### Provided data

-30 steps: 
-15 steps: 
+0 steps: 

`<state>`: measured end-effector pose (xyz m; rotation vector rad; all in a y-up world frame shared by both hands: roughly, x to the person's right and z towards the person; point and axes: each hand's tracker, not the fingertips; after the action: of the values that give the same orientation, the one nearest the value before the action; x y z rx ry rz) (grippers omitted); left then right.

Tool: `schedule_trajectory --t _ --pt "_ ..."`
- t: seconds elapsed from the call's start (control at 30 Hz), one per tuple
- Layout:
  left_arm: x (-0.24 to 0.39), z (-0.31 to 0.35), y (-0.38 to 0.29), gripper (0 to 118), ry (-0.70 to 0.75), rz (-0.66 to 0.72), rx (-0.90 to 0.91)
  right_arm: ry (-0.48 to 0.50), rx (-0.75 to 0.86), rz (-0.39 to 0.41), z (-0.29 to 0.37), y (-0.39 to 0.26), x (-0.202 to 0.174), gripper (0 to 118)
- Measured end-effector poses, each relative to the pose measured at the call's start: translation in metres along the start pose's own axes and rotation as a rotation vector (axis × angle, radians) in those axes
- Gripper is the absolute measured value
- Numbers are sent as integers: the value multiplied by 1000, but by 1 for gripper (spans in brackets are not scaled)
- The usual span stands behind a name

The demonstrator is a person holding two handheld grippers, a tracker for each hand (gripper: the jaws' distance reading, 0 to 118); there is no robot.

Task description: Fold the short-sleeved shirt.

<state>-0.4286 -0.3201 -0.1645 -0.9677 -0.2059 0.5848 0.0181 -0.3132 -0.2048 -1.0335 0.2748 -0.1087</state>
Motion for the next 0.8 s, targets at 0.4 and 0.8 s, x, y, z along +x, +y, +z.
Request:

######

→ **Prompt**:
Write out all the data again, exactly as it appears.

→ **Response to this task**:
-30 steps: 
-15 steps: 
+0 steps: 

`<state>`: measured end-effector pose (xyz m; rotation vector rad; all in a y-up world frame shared by both hands: roughly, x to the person's right and z towards the person; point and axes: each hand's tracker, not the fingertips; after the action: of the values that give the same orientation, the one nearest the value before the action; x y z rx ry rz) (grippers omitted); left then right.

Tool: `schedule_trajectory --t _ --pt "_ ..."`
- t: seconds elapsed from the call's start (control at 30 Hz), one per tuple
- Layout:
  left_arm: x (-0.24 to 0.39), z (-0.31 to 0.35), y (-0.38 to 0.29), gripper (0 to 118), ry (-0.70 to 0.75), rz (-0.66 to 0.72), rx (-0.90 to 0.91)
  right_arm: ry (-0.48 to 0.50), rx (-0.75 to 0.86), rz (-0.39 to 0.41), z (-0.29 to 0.37), y (-0.39 to 0.26), x (-0.202 to 0.174), gripper (0 to 118)
- Measured end-effector poses, each relative to the pose measured at the call's start: translation in metres along the start pose's own axes and rotation as a rotation vector (axis × angle, radians) in those axes
- Gripper is the absolute measured value
- Numbers are sent as integers: the value multiplied by 1000, but by 1 for gripper (spans in brackets are not scaled)
- The usual span stands behind a name

The demonstrator is a person holding two handheld grippers, a tracker for each hand (gripper: the jaws' distance reading, 0 to 118); there is no robot.

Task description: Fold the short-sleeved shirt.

<state>-0.4286 -0.3201 -0.1645 -0.9677 -0.2059 0.5848 0.0181 -0.3132 -0.2048 -1.0335 0.2748 -0.1087</state>
Motion for the next 0.8 s, targets at 0.4 and 0.8 s, x, y, z along +x, +y, +z.
Request:

Nothing else belongs in this answer.